§ How to complete this task:
Would you return the full listing exactly, with nothing altered?

§ Stored data:
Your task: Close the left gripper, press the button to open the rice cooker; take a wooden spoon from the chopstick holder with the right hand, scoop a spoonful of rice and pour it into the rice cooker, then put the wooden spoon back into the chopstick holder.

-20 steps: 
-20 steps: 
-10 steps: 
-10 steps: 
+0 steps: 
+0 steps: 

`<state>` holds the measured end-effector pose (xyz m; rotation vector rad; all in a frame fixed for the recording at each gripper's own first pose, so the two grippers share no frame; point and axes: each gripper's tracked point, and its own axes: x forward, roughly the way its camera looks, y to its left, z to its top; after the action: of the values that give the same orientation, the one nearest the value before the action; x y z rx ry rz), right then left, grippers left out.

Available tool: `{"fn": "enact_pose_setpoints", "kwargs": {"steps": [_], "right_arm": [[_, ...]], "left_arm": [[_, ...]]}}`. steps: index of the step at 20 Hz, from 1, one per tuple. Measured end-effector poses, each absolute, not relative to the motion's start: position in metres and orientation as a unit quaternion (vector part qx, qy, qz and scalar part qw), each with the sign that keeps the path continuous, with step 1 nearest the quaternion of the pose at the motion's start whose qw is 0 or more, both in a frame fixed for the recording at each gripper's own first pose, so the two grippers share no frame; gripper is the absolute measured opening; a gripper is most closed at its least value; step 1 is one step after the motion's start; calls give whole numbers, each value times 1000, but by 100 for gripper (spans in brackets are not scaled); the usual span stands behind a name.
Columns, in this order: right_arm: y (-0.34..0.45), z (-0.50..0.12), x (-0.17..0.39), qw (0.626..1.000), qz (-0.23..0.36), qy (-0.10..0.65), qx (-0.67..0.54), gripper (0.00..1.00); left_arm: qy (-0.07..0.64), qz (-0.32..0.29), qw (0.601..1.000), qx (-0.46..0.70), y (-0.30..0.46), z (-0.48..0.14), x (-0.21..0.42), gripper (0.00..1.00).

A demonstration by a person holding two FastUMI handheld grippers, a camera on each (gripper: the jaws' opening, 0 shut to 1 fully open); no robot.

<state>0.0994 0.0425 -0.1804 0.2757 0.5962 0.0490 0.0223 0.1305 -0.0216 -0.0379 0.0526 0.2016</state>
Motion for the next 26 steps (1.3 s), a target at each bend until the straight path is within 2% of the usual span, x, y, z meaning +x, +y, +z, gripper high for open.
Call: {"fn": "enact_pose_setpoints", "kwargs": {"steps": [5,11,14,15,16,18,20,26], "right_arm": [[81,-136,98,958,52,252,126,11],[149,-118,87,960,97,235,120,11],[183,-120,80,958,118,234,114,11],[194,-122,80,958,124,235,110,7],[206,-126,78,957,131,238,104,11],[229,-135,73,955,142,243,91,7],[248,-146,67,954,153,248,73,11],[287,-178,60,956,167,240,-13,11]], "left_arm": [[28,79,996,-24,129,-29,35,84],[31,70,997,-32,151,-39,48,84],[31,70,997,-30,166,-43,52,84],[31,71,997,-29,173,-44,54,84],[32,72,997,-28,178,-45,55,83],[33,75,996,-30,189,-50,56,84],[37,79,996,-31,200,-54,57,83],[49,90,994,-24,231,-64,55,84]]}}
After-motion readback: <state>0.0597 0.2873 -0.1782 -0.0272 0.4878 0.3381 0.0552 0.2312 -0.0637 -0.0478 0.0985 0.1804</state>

§ Solved problem:
Your task: Close the left gripper, press the button to open the rice cooker; take a wooden spoon from the chopstick holder with the right hand, scoop a spoonful of rice and pour it into the rice cooker, then put the wooden spoon back into the chopstick holder.

-20 steps: 
-20 steps: 
-10 steps: 
-10 steps: 
+0 steps: 
+0 steps: 

`<state>` holds the measured end-effector pose (xyz m; rotation vector rad; all in a frame fixed for the recording at each gripper's own first pose, so the two grippers share no frame; point and axes: each gripper's tracked point, and its own axes: x forward, roughly the way its camera looks, y to its left, z to its top; after the action: of the values that give the same orientation, the one nearest the value before the action; x y z rx ry rz), right then left, grippers left out.

Available tool: `{"fn": "enact_pose_setpoints", "kwargs": {"steps": [_], "right_arm": [[_, ...]], "left_arm": [[_, ...]]}}`. steps: index of the step at 20 Hz, from 1, one per tuple. Measured end-effector poses, each absolute, not relative to the motion's start: position in metres and orientation as a unit quaternion (vector part qx, qy, qz and scalar part qw), each with the sign that keeps the path continuous, with step 1 nearest the quaternion of the pose at the motion's start whose qw is 0 or more, both in a frame fixed for the recording at each gripper's own first pose, so the two grippers share no frame; gripper is the absolute measured opening; a gripper is most closed at its least value; step 1 is one step after the motion's start; calls give whole numbers, each value times 1000, but by 100 for gripper (spans in brackets are not scaled); the usual span stands behind a name.
Columns, in this order: right_arm: y (-0.34..0.45), z (-0.50..0.12), x (-0.17..0.39), qw (0.626..1.000), qz (-0.23..0.36), qy (-0.10..0.65), qx (-0.67..0.54), gripper (0.00..1.00); left_arm: qy (-0.07..0.64), qz (-0.32..0.29), qw (0.601..1.000), qx (-0.46..0.70), y (-0.30..0.46), z (-0.48..0.14), x (-0.21..0.42), gripper (0.00..1.00).

A demonstration by a person holding two FastUMI handheld grippers, a camera on each (gripper: the jaws' opening, 0 shut to 1 fully open); no robot.

<state>0.0994 0.0425 -0.1804 0.2757 0.5962 0.0490 0.0223 0.1305 -0.0216 -0.0379 0.0526 0.2016</state>
Motion for the next 26 steps (1.3 s), a target at each bend until the straight path is within 2% of the usual span, x, y, z meaning +x, +y, +z, gripper high for open.
Call: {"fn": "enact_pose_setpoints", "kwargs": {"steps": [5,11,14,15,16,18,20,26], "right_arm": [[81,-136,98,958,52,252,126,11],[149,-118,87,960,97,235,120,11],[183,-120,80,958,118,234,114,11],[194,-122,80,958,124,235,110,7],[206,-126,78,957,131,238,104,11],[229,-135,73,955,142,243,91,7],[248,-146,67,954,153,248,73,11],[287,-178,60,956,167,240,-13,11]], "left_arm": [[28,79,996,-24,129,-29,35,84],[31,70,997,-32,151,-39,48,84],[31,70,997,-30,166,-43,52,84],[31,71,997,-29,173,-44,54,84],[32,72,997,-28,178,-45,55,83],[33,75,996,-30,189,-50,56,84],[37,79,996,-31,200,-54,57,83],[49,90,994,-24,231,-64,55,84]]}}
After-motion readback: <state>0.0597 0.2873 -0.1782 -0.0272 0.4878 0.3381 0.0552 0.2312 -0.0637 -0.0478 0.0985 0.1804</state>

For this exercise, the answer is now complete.